Doktor, elini cebine sokmuş ciddi bir ifade takındı ve konuşmaya başladı.

"Hasta yakını kim acaba?"

Selim, hemen ileri atılmıştı. "Ben kocasıyım doktor bey. Karım nasıl, nesi var?"

"Lütfen odamda konuşalım, gelin benimle."

O sırada Maho ağada ileri atılmıştı. " Ben de onun dedesiyem. Torunumun nesi vardır hele bize de söyleyesen doktor"

"Tamam sizde gelin amca. Odam hemen şurada" diyerek eliyle odasını gösterdi.

Maho ağa Selim'e sinirli bir bakış attıktan sonra doktorun ardından odaya girmişti. Selim de odaya girince doktorun karşısına oturmuşlar onu dinliyorlardı. Doktor konuşmaya başladı.

"Gül hanımın durumu çok ciddi. Buraya getirildiğinde kan değerleri resmen sıfıra düşmüştü. Bünyesi çok zayıf düşmüş. Sanırım aç kalmış, ne zamandır yemek yemiyor?"
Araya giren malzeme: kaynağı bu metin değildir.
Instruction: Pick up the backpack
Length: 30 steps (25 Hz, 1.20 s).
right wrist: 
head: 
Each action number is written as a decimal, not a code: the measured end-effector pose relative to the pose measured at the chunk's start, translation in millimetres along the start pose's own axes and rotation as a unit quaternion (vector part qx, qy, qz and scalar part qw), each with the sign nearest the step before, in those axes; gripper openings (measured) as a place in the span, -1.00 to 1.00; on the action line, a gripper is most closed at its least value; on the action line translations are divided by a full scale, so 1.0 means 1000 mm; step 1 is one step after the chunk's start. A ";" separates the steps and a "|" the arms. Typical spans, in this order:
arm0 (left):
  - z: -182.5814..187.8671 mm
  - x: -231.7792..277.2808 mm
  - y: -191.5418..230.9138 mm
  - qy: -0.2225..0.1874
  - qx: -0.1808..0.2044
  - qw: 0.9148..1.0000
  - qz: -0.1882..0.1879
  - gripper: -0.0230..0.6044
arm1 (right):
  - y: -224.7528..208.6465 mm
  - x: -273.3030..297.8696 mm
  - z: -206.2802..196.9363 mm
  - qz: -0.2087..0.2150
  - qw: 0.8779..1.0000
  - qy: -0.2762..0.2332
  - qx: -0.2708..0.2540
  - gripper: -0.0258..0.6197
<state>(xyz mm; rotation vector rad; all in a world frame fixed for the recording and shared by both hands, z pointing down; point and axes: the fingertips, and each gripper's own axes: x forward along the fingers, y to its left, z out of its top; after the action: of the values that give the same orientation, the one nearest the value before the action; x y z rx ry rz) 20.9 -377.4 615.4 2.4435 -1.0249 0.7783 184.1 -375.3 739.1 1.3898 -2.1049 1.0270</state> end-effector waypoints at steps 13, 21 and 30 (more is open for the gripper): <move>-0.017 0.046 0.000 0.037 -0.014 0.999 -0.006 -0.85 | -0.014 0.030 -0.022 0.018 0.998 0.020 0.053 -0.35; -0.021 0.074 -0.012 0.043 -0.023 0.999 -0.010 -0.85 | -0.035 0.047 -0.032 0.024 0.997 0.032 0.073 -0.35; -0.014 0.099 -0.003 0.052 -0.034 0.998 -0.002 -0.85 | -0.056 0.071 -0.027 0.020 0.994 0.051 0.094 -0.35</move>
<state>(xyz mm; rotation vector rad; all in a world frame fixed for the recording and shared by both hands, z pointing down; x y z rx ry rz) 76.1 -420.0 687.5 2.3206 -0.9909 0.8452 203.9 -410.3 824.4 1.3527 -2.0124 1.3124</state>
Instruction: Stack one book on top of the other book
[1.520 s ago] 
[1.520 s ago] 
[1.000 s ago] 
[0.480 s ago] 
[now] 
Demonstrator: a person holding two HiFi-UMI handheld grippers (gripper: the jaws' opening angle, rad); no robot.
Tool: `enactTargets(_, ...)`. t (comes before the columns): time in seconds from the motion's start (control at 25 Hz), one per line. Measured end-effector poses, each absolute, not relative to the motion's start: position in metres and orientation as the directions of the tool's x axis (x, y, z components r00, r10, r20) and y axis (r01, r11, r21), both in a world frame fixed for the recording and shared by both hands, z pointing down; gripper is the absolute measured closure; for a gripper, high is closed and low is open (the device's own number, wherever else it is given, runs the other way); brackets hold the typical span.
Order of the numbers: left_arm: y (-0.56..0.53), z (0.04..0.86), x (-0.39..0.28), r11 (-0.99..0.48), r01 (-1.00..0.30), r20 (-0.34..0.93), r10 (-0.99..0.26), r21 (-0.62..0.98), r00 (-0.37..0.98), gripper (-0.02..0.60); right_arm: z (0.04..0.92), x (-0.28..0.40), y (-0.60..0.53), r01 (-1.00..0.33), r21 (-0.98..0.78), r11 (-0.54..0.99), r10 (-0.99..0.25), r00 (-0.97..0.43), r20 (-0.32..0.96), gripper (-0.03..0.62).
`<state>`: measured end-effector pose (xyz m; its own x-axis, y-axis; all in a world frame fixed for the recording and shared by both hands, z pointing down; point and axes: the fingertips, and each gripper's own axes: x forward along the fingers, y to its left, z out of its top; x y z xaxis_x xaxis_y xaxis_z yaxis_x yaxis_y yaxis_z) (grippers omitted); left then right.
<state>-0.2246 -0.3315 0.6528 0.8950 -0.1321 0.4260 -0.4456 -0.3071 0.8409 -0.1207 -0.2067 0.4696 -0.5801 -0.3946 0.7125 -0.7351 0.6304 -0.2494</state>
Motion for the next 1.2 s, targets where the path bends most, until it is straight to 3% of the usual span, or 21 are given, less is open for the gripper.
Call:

Maho ağa, sinirli bir şekilde Selim'e baktı. O adam ne hakla torununu aç bırakmıştı. Şu doktorun yanından bir çıksınlar o küçük ağaya soracaktı bunun hesabını.

"Şey, ben bilmiyorum. Yani bu aralar içine kapanıktı ama yemeğini düzensiz yediğinden haberim yoktu."

"Sadece bu da değil beyefendi. Eşinizin bünyesi çok zayıf, yakın zamanda ciddi bir rahatsızlık geçirdi mi?"

İşte bu olmamıştı. Selim, Maho ağanın yanında nasıl Gül'ün vurulduğunu söyleyecekti ki? Maho ağanın kendisine olan bakışları zaten " bir çıkalım dışarı seni öldüreceğim gibiydi."

"Aslında 1 ay önce ciddi bir ameliyat olmuştu. Silahla yaralanma."

Demesiyle, Maho ağa sinirle ayağa kalktı. Bu adam torununu vurmuşmuydu yani.

"Sen ne dediğinin farkında mısan Selim ağa. Ne demek silahla yaralanma. Sen benim torunumu vurmuşmusan?"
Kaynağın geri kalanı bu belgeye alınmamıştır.